-- Opening Marker --

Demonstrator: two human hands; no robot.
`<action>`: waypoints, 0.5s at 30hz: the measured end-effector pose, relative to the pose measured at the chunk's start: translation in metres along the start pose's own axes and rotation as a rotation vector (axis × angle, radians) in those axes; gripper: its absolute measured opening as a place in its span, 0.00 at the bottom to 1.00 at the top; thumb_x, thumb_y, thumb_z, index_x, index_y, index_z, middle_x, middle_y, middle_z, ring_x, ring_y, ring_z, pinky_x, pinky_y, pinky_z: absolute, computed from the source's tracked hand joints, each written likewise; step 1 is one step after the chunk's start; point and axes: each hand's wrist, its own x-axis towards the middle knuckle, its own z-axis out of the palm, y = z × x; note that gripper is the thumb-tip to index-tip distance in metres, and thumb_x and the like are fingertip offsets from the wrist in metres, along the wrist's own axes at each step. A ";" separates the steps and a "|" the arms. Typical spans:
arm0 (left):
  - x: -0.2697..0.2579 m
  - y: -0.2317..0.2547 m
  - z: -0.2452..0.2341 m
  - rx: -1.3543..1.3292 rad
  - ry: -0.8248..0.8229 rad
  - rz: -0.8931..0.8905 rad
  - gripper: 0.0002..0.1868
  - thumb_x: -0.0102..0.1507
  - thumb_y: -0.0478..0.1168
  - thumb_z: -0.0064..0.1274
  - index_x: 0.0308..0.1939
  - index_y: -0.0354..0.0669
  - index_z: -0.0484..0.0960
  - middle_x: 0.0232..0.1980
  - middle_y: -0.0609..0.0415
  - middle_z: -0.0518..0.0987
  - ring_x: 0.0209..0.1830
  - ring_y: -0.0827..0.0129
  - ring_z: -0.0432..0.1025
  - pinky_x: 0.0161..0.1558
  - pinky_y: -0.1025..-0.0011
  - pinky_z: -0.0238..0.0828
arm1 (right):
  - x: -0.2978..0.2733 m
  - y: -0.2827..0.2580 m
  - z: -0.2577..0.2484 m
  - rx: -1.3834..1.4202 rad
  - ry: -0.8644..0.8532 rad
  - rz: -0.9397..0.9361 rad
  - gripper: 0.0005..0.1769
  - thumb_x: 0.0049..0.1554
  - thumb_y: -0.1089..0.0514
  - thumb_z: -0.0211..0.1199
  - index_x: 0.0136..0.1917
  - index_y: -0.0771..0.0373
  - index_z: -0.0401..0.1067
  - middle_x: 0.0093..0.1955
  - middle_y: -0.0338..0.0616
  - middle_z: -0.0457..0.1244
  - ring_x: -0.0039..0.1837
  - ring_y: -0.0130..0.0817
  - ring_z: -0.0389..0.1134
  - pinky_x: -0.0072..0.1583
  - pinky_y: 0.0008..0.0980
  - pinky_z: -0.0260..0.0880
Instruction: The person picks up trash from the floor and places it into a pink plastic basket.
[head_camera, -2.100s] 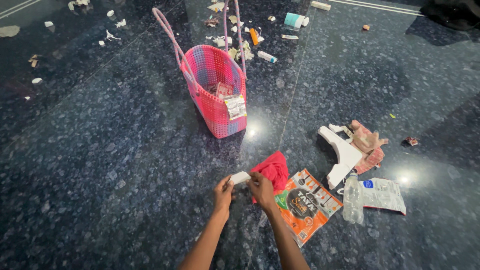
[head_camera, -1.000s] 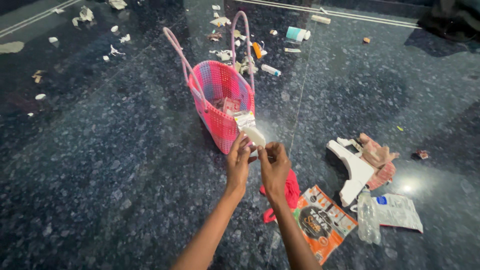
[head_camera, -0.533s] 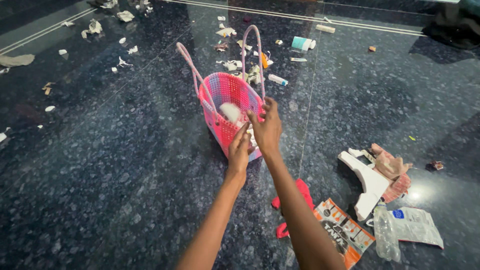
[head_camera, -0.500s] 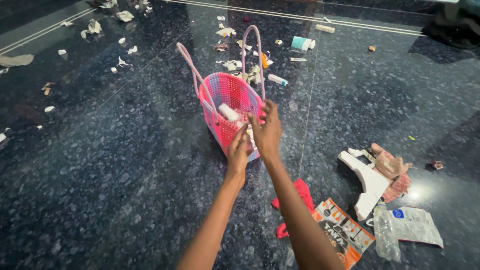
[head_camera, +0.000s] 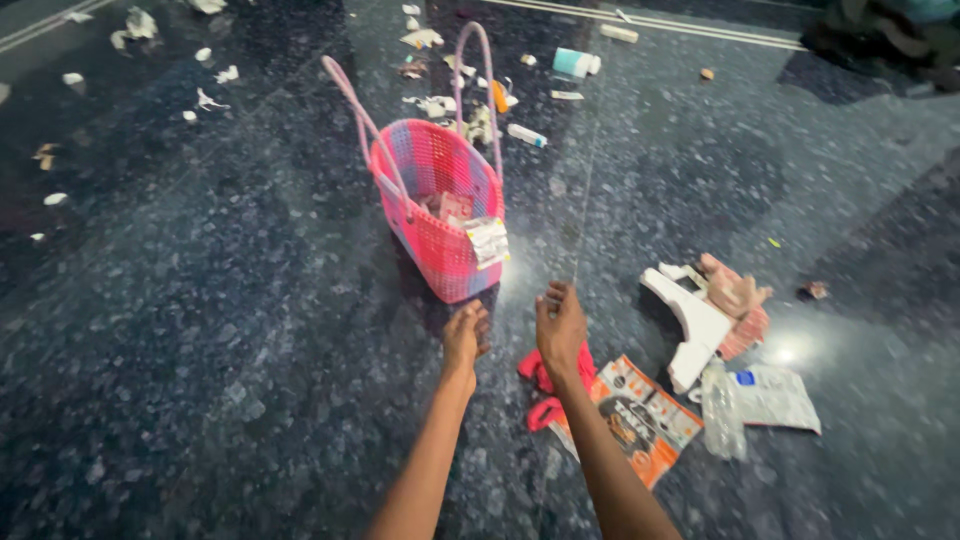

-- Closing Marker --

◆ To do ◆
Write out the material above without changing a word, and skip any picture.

◆ Response to this exercise ◆
Demonstrator: two human hands; no robot.
`<action>`: waypoints, 0.5s at 30hz: the measured end-effector pose, relative to the pose measured at the chunk's start: translation in metres along the start pose's own axes and rotation as a rotation vector (axis × angle, radians) in those axes; gripper: its absolute measured opening as a place in its span, 0.00 at the bottom to 1.00 at the top; thumb_x, thumb_y, thumb_z, index_x, index_y, index_z, middle_x, middle_y, middle_z, ring_x, ring_y, ring_z, pinky_x, pinky_y, pinky_z: absolute, computed from the source's tracked hand joints, each written likewise; step 1 is one step after the chunk's start; point and axes: each hand's wrist, its own x-axis towards the middle knuckle, its own z-axis out of the palm, y = z × x; note that gripper is the thumb-tip to index-tip distance in metres, and thumb_x and the like are fingertip offsets from the wrist in metres, along the wrist's own axes at each step. A ";" separates the steps and a "|" the arms. Typical spans:
arm0 (left):
  - x: -0.2697..0.2579 m
  - y: -0.2317..0.2547 m
  - z: -0.2452..0.2341 m
  - rx: -1.3543..1.3292 rad
  - ry: -0.8248..0.8229 rad
  - rz: -0.8931..0.8905 rad
  - gripper: 0.0002..0.1868
  - thumb_x: -0.0102..0.1507
  - thumb_y: -0.0478..0.1168
  - thumb_z: -0.0064..0.1274
  - index_x: 0.0308..0.1939
  - index_y: -0.0354..0.0669
  - index_z: -0.0484..0.0960
  - middle_x: 0.0232..0.1980
  - middle_y: -0.0609..0.0415
  - middle_z: -0.0518..0.0987
  - ring_x: 0.0209..0.1830
  - ring_y: -0.0827..0.0129
  - ring_z: -0.0432..0.1025
  - pinky_x: 0.0161..0.1558
  - pinky_y: -0.1025..-0.0011
  - pinky_z: -0.0238..0.0828
arm1 (right):
  - x: -0.2978..0.2733 m
  - y: -0.2827..0.2580 m
  - z: -0.2577..0.2484 m
  - rx: -1.3834..1.4202 rad
  - ry: -0.8644..0.8532 rad
  - rz: -0.9397..0.9361 rad
  - gripper: 0.0005..0.1769
  - thumb_x: 0.0049..0.1554
  - thumb_y: -0.1089..0.0514
  - thumb_z: -0.0211..0.1199
  - index_x: 0.0136..0.1917
  - index_y: -0.0771..0.0373
  - index_z: -0.0401..0.1067
  - middle_x: 0.0093..0.1955
  - middle_y: -0.0338..0.0616
  - middle_z: -0.0457..0.1244
  - ring_x: -0.0039..0.1837
  - ring_y: -0.0130..0.0817
  - ring_z: -0.0389..0.1134
  - pinky_x: -0.0072..0.1583
  - pinky_y: 0.0008..0.0980
  - pinky_z: -0.0260..0.0880
Instruction: The person picks up trash from the floor and places it into a pink plastic basket.
[head_camera, -2.100s] 
[head_camera, -1.000s] 
[head_camera, -0.533s] 
[head_camera, -0.500s] 
[head_camera, +0.000s] 

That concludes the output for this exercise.